=== Begin Enclosure ===

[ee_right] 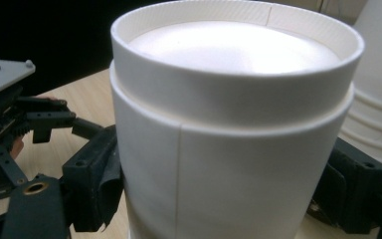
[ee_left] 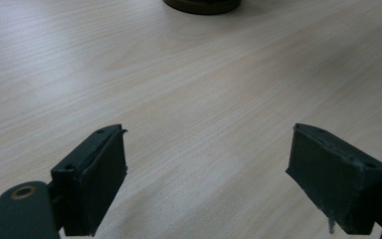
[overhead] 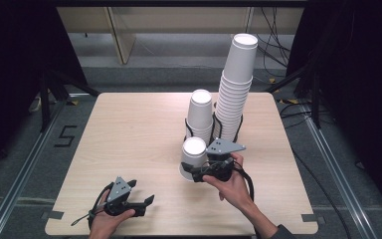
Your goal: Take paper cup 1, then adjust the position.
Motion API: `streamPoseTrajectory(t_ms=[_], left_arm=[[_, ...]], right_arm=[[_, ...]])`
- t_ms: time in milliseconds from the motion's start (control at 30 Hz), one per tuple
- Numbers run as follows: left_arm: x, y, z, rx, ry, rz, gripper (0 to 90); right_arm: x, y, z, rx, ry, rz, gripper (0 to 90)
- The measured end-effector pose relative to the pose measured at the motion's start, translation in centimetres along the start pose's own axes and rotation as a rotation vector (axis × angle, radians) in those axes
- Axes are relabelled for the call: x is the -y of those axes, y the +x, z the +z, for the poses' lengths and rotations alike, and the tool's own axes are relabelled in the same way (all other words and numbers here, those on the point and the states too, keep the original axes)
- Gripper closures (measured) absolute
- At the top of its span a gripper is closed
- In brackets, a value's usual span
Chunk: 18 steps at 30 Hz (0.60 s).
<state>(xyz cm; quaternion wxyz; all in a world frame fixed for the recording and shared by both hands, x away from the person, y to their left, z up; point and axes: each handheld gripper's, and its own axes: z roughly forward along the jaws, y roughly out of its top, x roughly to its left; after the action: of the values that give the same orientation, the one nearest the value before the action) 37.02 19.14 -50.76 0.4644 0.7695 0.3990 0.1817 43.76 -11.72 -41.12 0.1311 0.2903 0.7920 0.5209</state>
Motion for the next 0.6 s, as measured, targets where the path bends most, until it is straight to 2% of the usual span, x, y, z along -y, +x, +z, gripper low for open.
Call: streamPoseTrajectory(t_ms=[133,200,233,400,433,467,533,567,600], left_arm=[[0.0,0.0,0.0,0.004,0.003,0.008,14.6],[0.0,0.0,0.0,0.003,0.003,0.007,14.6],[0.0,0.0,-0.1,0.003,0.004,0.008,14.6],[0.0,-0.1,-0.1,0.0,-0.004,0.005,14.6],[0.0,-0.1,-0.1,-0.001,0.002,0.01,14.6],[0.1,-0.2,-0.1,-0.001,0.002,0.007,14.6],[0.0,-0.2,-0.1,0.014,-0.017,0.009,14.6],[-0.1,-0.5,0.0,0.024,-0.048,0.001,14.6],[-0.1,-0.5,0.0,0.024,-0.048,0.001,14.6]], right_arm=[[0.5,0.3,0.4,-0.009,0.01,0.013,18.2],[0.7,0.1,0.5,-0.007,0.011,-0.017,18.2],[0.8,0.3,0.5,-0.007,0.015,0.01,18.2],[1.0,0.1,0.5,-0.021,0.011,0.008,18.2],[1.1,0.2,0.5,-0.024,0.009,0.034,18.2],[1.1,0.2,0.5,-0.023,0.007,0.035,18.2],[1.1,0.1,0.5,-0.023,0.014,0.023,18.2],[1.2,0.2,0.6,-0.029,0.013,0.028,18.2],[1.2,0.2,0.6,-0.029,0.013,0.028,18.2]])
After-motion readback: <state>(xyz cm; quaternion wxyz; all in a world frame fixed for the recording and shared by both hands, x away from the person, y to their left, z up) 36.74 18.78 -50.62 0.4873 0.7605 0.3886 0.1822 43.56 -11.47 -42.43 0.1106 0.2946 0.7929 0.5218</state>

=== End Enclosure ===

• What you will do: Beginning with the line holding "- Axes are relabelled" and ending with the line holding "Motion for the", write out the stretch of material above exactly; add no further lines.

• Task answer:
- Axes are relabelled for the call: x is the -y of those axes, y the +x, z the +z, for the poses' lengths and rotations alike, and the tool's own axes are relabelled in the same way (all other words and numbers here, those on the point and the states too, keep the original axes)
- Gripper closures (measured) absolute
- At the top of its span a gripper is closed
- In brackets, a value's usual span
Chunk: 18 steps at 30 Hz (0.60 s).
<state>(xyz cm; quaternion wxyz; all in a world frame fixed for the recording and shared by both hands, x away from the person, y to their left, z up; point and axes: each handheld gripper's, and its own axes: z roughly forward along the jaws, y roughly out of its top, x roughly to its left; after the action: of the values that give the same orientation, the one nearest the value before the action) 37.02 19.14 -50.76 0.4644 0.7695 0.3990 0.1817 43.76 -11.72 -41.12 0.1311 0.2903 0.7920 0.5209</state>
Motion for the next 0.6 s, as measured, targets where the path bends most, until it is straight to 2% of the usual span, x, y, z along -y, +x, +z, gripper low for open.

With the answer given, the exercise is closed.